ACCIONA , as part of its commitment with innovation, has launched the WITNESS project, which objective is to develop a biological indicator to preventively determine the presence of agents causing fouling in seawater reverse osmosis desalination processes.
Fouling in reverse osmosis membranes is one of the main limitations to further optimise seawater reverse osmosis desalination processes, as well as one of the great challenges for the sector.

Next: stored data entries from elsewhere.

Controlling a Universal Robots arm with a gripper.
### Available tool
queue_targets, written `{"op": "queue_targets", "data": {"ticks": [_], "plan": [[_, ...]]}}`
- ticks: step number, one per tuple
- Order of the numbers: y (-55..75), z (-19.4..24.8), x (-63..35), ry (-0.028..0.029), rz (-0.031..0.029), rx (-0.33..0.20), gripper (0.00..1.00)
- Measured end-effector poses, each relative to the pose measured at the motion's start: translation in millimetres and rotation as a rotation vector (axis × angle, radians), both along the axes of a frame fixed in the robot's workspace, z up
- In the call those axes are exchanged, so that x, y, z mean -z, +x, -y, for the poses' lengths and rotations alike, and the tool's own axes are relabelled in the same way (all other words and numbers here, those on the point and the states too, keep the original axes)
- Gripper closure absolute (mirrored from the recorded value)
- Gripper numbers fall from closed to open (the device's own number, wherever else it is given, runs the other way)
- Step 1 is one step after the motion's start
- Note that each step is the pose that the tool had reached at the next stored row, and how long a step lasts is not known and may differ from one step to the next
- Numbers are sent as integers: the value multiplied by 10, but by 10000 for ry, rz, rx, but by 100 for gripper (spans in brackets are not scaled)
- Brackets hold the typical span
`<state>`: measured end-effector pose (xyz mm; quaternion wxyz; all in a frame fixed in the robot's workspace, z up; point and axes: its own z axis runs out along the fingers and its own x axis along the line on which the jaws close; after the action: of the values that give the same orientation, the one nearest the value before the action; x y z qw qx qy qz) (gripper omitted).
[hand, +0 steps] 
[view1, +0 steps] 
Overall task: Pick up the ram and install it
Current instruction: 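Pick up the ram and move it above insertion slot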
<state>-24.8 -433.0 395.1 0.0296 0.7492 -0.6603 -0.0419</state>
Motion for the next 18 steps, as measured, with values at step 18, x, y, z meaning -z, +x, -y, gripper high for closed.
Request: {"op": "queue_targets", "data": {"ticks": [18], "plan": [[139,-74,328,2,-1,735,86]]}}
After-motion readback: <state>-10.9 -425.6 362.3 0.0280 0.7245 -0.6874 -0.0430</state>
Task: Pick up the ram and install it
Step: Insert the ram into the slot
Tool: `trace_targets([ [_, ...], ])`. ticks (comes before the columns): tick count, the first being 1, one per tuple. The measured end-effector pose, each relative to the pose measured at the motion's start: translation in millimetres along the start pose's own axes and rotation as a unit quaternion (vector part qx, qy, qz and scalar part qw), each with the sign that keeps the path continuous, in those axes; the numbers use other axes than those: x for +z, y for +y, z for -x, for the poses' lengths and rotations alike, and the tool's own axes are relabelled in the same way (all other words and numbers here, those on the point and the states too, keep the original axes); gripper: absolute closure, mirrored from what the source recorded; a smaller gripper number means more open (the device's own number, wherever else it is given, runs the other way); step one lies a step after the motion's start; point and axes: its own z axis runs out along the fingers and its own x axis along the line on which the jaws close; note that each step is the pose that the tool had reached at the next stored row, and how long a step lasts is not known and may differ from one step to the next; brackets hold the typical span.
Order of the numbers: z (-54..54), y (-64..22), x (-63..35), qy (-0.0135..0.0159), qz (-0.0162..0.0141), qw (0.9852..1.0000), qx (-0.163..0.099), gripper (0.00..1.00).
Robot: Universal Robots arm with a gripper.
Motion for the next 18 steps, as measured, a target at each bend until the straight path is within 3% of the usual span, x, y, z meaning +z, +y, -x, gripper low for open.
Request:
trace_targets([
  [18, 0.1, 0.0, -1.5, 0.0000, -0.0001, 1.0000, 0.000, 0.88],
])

The fouling of membranes leads to higher operation pressure and thus and increase of energy consumption, as well as greater complexity in operation and a reduction in the permeate quality.
Current indicators do not allow distinguishing between different fouling types and have limitations regarding representativeness, such as the Silt Density Index (SDI) (Schippers et al., 2014). In addition, current biological indicators include incomplete or biased measurements which prevent from having a complete overview of the fouling potential of a given seawater matrix (Alhadidi et al., 2012; Lee Jin-Wook et al., 2010). According to several sources of information biological fouling may cause up to 10-30% of the issues in reverse osmosis membranes in desalination, with the economic impact on CapEx and OpEX that this entails.
According to several sources of information biological fouling may cause up to 10-30% of the issues in reverse osmosis membranes in desalination
The new indicator developed by ACCIONA will provide a preventive diagnosis to adjust the operating conditions of the desalination plants, in order to minimize fouling and, therefore, its consequences on the desalination process.
Together with other operation indicators of the reverse osmosis stage, the WITNESS indicator will be integrated into an Artificial Intelligence-based fouling potential prediction tool, which will be validated in the innovation facilities of the company, specifically in its Leading Experimental Accelerator in Desalination (LEAD®), located in the San Pedro del Pinatar II SWRO (Murcia).
Likewise, a base case version will be developed and, afterwards, an augmented version of the Artificial Intelligence tool that will allow to carry out predictive estimations of the potential fouling level.